Abstract

Sulfation is an effective means to improve the reactive performances of pure CeO2 for selective catalytic reduction of NO by NH3 (NH3-SCR). Herein, CeO2 is sulfated by SO2 + O2 at 150 °C and the amount of sulfate is controlled by sulfation time, and the influence of sulfate amount on the catalytic performances of CeO2 has been studied. Catalytic tests show that both NO conversion and N2 selectivity of sulfated CeO2 are enhanced with increasing sulfate amount. However, catalytic performances nearly keep unchanged when the sulfate amount is over 60% of saturated adsorption.
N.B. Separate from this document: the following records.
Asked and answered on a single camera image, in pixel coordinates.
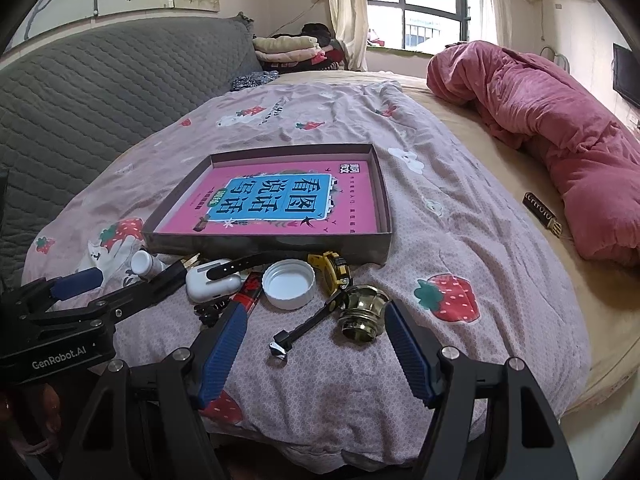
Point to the black television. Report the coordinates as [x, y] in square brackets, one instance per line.
[627, 77]

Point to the white plastic lid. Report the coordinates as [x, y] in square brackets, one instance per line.
[288, 285]

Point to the strawberry printed pink blanket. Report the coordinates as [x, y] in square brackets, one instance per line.
[450, 220]

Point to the black gold patterned stick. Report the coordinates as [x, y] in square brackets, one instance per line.
[191, 260]

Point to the dark patterned cloth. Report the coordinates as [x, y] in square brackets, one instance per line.
[255, 80]

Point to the metal rack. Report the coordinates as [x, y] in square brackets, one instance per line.
[557, 57]

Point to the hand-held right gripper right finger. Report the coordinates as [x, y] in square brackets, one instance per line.
[405, 355]

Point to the red lighter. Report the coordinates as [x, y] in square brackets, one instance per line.
[248, 295]

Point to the brass door knob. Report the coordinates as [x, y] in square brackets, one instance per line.
[360, 312]

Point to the grey quilted headboard cover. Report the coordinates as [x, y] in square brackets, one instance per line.
[100, 100]

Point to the small black plastic part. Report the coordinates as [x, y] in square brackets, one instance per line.
[207, 316]

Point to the white earbuds case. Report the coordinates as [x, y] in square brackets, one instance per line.
[210, 287]

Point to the pink book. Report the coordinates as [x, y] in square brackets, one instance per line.
[280, 195]

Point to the black mattress label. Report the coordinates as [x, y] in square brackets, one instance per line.
[542, 210]

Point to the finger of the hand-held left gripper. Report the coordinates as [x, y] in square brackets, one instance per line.
[145, 292]
[75, 282]

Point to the black yellow wrist watch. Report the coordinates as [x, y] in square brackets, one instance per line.
[332, 272]

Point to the person's left hand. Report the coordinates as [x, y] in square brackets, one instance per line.
[47, 420]

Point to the black plastic tool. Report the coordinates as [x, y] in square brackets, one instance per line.
[305, 322]

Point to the pink plush comforter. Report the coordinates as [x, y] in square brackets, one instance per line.
[550, 110]

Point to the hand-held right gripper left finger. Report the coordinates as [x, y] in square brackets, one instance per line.
[222, 355]

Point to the white pill bottle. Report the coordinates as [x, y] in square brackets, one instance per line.
[145, 265]

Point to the sheer white curtain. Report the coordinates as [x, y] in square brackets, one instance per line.
[497, 0]

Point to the stack of folded clothes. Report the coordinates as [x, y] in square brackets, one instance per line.
[290, 47]

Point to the cream curtain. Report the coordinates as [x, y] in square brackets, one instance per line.
[345, 10]

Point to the grey cardboard box lid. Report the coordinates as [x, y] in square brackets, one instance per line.
[270, 247]
Studies demonstrate that only surface sulfate species existed when CeO2 is sulfated at 150 °C, and the amount of surface sulfate increases with increasing sulfation time. Then, a corresponding model is proposed to explain the relationships between the adsorption amount of surface sulfate and catalytic performances. More surface sulfate can produce more Brönsted acid sites to improve the activity of sulfated CeO2. Moreover, adsorbed sulfate can hinder the formation of surface active oxygen species, resulting in better N2 selectivity. The NH3-SCR reaction can mainly proceed by the Eley–Rideal mechanism over the sulfated CeO2.